Carlitos è anche un campione col sorriso, di chi è felice di esserci, non di quelli che si cibano di rabbia e frustrazione, e magari invidiano i rivali perché sono più amati. Come Djokovic con Federer e Nadal.
Carlitos è un campione che non ha paura di provare colpi spettacolari, pur nei momenti più delicati del match, un campione che spazia a tutto campo e ha tutti i colpi, un campione non ancorato a una superficie. Ma che, come ha confermato con l’erba, impara molto in fretta nel segno di quell’umiltà che ha imparato guardando il mitico Rafa Nadal ed ascoltando il maestro Juan Carlos Ferrero, ex numero 1 e campione Slam.
Alcaraz è talmente un successore legittimo che lo stesso Nole il terribile s’inchina a lui (“Ha praticamente il meglio di tutti e tre i “mondi”: Roger, Rafa e me stesso”) e al destino, riconoscendo che altre volte avrebbe dovuto perdere e aveva vinto “come nella finale 2019 contro Federer quando ho salvato 2 match point”.

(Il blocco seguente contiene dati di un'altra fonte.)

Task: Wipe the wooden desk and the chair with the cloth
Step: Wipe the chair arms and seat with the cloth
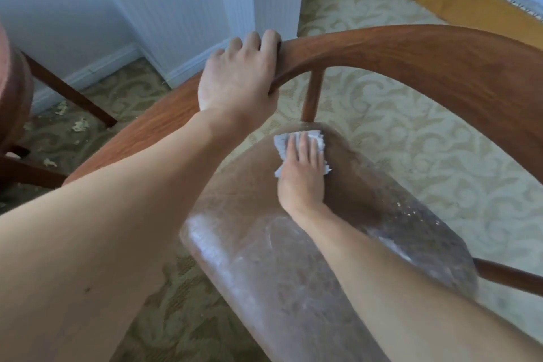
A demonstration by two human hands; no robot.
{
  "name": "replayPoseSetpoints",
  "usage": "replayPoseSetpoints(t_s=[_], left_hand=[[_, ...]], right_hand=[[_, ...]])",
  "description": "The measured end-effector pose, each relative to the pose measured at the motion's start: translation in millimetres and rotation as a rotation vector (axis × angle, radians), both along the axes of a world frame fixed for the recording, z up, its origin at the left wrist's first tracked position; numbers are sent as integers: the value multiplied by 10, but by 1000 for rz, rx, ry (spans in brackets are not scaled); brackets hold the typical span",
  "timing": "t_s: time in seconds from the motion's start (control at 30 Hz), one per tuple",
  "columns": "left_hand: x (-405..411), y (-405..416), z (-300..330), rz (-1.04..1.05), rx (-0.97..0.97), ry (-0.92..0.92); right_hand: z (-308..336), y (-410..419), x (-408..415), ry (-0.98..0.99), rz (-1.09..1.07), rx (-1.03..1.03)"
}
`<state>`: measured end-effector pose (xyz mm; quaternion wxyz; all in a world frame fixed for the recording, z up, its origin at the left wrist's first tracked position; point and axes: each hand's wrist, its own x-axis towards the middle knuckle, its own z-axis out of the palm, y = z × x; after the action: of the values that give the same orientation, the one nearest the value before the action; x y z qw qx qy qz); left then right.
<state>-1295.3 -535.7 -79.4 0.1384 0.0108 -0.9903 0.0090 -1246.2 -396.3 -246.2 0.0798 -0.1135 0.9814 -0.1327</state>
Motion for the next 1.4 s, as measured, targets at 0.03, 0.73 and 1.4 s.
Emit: replayPoseSetpoints(t_s=[0.03, 0.73, 1.4], left_hand=[[1, 2, 3, 4, 0, 0], [12, 16, -6, 14, -16, 2], [8, 14, -3, 20, -16, 9]], right_hand=[[15, -121, 196, -8, 61, -36], [9, 1099, -409, 2, 34, 120], [277, 1367, 311, 242, -57, -367]])
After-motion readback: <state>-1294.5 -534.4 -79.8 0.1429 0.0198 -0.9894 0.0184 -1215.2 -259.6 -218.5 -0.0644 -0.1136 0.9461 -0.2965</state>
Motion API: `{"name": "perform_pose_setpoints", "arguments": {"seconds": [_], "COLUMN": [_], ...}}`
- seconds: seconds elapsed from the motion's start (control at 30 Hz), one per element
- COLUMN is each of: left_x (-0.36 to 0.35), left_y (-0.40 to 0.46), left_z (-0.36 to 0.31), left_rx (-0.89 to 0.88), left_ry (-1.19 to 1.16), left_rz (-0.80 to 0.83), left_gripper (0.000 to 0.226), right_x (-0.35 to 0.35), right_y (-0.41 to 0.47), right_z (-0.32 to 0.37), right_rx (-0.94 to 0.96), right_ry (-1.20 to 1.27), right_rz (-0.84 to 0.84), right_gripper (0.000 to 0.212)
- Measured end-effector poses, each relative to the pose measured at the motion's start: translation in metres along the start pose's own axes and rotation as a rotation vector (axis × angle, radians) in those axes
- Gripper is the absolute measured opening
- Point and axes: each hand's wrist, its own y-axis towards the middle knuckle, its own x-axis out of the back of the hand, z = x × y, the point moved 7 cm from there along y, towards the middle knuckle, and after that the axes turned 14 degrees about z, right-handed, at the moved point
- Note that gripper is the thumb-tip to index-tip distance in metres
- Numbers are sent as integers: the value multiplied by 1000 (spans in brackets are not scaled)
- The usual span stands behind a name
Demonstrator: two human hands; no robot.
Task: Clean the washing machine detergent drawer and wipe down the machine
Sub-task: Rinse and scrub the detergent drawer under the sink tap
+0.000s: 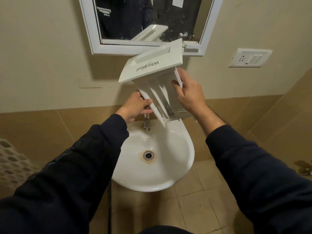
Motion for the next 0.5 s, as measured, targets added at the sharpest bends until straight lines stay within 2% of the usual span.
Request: {"name": "perform_pose_setpoints", "arguments": {"seconds": [0.2,0.5], "left_x": [-5,-10], "left_y": [-17,-38], "left_z": [-31,-73], "left_rx": [-132,-192], "left_ry": [-8,-14], "left_rz": [-108,-206], "left_gripper": [22,21], "right_x": [26,59], "right_y": [4,5], "right_z": [17,36], "right_rx": [91,157], "right_ry": [-45,-20], "right_rz": [-6,-58], "right_gripper": [42,41]}}
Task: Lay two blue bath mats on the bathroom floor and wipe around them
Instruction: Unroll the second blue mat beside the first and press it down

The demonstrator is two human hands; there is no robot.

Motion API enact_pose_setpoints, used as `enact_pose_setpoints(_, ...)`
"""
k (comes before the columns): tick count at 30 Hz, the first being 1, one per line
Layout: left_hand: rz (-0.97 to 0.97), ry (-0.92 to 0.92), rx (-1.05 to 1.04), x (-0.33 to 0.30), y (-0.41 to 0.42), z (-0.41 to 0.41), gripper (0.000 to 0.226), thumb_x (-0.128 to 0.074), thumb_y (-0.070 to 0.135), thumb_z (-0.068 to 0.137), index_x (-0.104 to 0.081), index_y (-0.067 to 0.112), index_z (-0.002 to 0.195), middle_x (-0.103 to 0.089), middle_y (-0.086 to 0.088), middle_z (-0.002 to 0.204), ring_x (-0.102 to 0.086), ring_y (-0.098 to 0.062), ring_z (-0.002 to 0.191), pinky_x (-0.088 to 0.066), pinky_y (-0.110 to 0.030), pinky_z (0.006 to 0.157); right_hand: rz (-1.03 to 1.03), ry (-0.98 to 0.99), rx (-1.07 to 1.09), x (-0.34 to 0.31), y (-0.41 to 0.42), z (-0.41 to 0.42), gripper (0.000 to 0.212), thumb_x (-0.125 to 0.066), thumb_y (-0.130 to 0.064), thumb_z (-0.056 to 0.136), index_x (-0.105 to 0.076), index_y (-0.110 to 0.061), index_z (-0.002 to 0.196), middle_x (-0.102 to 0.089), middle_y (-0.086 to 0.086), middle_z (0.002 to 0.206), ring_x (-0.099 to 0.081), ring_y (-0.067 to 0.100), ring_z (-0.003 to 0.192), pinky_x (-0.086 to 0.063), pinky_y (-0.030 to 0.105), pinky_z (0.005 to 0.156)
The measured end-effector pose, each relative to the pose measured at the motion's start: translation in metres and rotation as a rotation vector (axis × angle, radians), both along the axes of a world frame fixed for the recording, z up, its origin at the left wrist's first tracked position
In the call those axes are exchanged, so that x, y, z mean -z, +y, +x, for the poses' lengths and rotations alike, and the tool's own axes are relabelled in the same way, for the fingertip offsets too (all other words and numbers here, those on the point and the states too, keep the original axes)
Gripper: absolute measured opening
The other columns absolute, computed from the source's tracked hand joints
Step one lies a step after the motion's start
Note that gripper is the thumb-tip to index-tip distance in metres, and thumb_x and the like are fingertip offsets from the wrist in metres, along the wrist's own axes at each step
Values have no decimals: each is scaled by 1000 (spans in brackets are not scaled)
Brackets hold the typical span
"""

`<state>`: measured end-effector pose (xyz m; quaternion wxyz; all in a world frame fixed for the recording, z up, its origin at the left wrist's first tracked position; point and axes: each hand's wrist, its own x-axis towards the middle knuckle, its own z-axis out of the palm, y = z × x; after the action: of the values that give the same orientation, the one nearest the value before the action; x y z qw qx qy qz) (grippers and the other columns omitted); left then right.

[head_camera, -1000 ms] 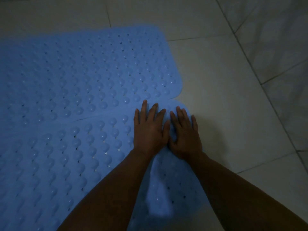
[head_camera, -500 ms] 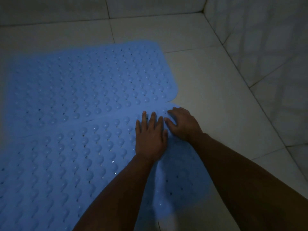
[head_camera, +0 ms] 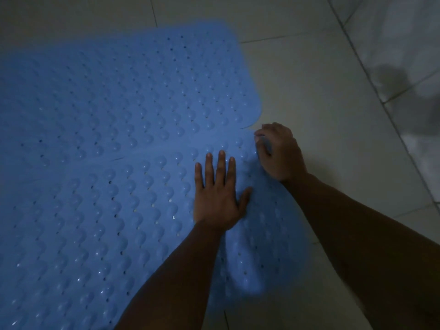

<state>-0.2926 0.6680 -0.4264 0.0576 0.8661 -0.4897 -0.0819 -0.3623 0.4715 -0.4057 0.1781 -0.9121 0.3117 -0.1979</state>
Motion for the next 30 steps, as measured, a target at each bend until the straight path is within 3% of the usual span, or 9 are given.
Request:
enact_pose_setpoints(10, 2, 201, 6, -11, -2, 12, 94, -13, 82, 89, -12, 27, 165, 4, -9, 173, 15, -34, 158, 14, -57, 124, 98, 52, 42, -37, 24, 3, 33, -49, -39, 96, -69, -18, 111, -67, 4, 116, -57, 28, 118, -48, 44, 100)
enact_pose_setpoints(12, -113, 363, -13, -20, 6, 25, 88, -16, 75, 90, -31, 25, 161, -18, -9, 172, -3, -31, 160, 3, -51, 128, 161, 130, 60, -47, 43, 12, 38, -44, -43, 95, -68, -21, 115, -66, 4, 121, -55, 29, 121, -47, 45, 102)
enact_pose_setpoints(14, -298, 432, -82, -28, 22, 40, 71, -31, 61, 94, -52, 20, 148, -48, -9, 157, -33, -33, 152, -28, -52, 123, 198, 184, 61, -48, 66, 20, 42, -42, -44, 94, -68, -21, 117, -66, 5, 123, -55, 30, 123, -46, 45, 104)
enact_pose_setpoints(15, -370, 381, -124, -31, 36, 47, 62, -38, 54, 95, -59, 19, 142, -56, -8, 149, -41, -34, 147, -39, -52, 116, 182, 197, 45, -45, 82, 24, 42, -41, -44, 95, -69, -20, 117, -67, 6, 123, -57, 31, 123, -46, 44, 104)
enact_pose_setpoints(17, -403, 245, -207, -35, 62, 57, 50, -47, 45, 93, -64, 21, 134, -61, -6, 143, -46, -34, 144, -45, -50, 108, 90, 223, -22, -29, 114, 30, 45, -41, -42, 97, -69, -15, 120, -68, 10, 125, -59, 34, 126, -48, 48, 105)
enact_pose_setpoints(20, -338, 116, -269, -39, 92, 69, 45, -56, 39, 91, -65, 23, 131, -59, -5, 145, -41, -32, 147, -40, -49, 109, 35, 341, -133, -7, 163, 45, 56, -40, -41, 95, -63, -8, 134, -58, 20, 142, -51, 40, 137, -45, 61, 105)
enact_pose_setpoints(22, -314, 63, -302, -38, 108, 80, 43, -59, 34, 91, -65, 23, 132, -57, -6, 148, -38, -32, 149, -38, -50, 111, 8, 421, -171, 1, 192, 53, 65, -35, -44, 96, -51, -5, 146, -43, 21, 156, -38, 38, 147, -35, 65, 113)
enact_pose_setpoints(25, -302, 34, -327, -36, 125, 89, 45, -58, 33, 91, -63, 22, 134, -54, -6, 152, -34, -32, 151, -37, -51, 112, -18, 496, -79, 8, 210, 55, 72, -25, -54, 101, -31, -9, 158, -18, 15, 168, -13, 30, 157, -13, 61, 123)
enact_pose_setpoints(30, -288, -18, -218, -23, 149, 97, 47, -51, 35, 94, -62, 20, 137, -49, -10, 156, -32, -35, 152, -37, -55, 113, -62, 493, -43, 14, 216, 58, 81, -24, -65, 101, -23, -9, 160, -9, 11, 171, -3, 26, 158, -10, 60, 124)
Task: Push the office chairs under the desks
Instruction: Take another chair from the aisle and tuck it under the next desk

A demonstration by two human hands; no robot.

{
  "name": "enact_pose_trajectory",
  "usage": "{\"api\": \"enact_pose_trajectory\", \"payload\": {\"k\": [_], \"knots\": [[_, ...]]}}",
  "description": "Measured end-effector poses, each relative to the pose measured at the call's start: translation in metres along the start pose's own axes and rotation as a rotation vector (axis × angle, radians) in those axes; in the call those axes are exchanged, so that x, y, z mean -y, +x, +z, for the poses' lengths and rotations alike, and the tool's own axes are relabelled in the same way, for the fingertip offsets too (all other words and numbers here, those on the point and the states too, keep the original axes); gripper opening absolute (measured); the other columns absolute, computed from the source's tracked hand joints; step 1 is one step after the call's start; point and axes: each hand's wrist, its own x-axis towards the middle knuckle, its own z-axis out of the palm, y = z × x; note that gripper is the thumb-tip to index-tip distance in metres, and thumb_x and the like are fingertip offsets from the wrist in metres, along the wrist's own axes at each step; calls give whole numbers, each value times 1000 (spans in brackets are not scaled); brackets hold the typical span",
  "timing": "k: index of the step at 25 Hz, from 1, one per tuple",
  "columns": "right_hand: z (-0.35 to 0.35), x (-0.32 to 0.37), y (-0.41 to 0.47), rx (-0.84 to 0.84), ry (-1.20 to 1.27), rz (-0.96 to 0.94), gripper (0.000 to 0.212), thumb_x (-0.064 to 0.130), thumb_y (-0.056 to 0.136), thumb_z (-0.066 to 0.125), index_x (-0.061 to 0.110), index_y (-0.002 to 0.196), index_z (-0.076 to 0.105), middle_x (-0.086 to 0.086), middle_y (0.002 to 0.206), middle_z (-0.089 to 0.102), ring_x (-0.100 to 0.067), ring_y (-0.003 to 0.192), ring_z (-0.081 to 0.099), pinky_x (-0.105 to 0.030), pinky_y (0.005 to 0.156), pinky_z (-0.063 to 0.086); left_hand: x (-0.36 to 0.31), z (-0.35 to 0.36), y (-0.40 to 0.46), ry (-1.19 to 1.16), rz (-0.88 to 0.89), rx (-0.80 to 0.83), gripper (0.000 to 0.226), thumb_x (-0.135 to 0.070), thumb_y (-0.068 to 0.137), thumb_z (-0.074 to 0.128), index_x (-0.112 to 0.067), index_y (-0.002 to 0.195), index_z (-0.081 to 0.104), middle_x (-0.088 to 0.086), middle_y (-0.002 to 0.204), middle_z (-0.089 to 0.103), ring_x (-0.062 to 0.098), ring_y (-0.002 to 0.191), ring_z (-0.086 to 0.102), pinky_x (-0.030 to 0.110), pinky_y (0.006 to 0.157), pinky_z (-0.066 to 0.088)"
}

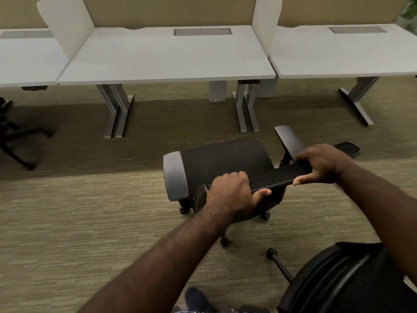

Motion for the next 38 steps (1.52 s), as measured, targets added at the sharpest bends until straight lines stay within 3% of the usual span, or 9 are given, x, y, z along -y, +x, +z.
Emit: {"api": "enact_pose_trajectory", "payload": {"k": [6,13,17,22,26,34,38], "knots": [[-10,5,42,-34,-23,-35,118,109,43,18,22,107,67,6,88,60,-15,80,56,-34,73,50,30,-6,17,8,-26,1,72,-85,81,30,-18,91,53,1,79,53,21,69,51,34,57,41],[-27,25,124,-114,-26,-106,117,110,42,19,20,98,70,-1,87,68,-20,79,61,-38,73,54,100,-18,49,35,-50,-37,67,-89,78,25,-26,83,47,-7,72,47,13,65,48,31,50,34],[-42,40,177,-163,-11,-195,113,109,43,20,19,91,68,0,84,67,-16,70,53,-33,64,48,146,-27,70,36,-131,-66,77,-96,70,20,-27,83,53,-9,73,53,9,65,51,32,52,46],[-59,37,238,-160,34,-293,116,108,45,25,19,105,69,-1,96,69,-20,84,61,-35,72,51,202,-43,93,43,-234,-53,92,-103,59,15,-28,91,58,-9,82,59,10,72,54,33,60,51],[-74,62,289,-202,4,-326,110,109,46,20,22,95,67,1,91,67,-19,77,56,-31,62,38,253,-60,107,47,-287,-8,104,-104,56,15,-24,104,62,-7,91,63,12,80,58,35,67,54],[-104,116,387,-207,16,-331,105,110,43,16,24,83,62,3,79,61,-18,70,53,-31,56,34,361,-87,137,49,-283,2,100,-102,59,18,-25,103,63,-5,93,66,14,82,59,38,71,53],[-113,151,433,-244,9,-268,105,109,46,16,25,88,65,5,82,64,-18,74,57,-31,57,33,431,-102,154,70,-243,19,96,-102,61,22,-25,102,63,-5,93,66,14,83,59,40,73,54]]}}
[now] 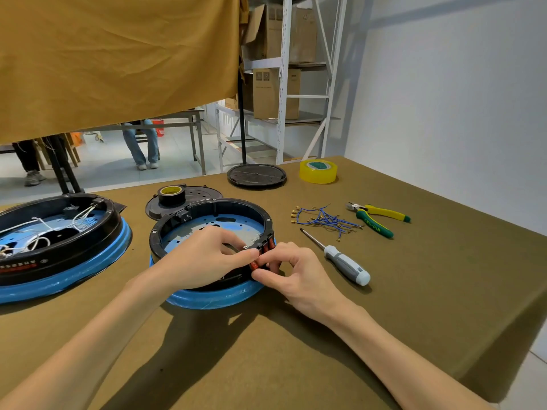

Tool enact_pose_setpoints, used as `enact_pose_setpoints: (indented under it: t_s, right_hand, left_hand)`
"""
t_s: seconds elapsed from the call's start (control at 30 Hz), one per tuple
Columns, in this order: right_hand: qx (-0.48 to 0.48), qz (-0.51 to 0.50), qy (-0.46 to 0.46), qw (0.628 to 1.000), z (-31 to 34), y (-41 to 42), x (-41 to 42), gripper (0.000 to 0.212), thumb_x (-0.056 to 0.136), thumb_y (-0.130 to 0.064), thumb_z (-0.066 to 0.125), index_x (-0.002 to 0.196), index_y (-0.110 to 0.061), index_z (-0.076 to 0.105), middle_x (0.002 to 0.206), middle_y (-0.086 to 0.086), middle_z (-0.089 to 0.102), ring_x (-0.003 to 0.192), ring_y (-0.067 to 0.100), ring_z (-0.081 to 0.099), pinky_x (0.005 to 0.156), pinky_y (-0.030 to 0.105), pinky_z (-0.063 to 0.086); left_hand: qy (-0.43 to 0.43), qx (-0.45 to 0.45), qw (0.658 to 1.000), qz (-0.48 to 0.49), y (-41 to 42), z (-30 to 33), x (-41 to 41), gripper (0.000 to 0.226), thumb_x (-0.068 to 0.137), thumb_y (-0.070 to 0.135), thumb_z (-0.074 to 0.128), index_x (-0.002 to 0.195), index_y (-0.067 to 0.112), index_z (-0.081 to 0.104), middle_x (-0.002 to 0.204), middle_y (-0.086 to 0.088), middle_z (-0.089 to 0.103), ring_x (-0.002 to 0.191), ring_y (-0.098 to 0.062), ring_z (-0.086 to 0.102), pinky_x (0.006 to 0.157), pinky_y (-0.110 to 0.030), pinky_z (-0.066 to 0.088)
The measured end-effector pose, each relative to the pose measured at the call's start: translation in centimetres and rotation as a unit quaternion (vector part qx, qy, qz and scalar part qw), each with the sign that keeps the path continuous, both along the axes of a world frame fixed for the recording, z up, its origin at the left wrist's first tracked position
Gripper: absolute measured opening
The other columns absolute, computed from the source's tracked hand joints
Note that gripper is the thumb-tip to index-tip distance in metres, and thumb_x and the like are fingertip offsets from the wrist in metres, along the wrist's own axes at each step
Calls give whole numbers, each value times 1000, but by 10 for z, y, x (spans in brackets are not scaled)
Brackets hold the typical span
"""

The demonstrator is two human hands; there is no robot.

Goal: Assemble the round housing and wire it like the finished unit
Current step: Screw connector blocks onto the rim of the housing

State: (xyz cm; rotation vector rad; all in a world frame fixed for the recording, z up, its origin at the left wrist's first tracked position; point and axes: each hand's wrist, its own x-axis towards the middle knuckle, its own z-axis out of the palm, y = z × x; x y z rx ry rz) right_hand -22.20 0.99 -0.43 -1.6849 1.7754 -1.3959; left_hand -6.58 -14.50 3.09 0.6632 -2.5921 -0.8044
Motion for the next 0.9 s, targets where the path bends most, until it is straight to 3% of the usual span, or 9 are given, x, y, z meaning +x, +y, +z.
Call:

Attenzione, non è un caso: Carlos è il primo tennista nato dopo Djokovic ad aggiudicarsi Wimbledon, le ultime 19 edizioni erano andate ai Fab Four, Federer, Nadal, Djokovic e Murray. Non è un caso: ha resistito a una finale piena di problemi e di insidie come in tante altre sfide leggendarie Slam dei soliti 4, ha regalato colpi spettacolari, ha tenuto di testa contro master-mind Novak. Ed è adorato sia dal pubblico e dagli avversari. Quale miglior manifesto per il tennis, quale miglior esempio per i rivali diretti Sinner, Rune e Musetti?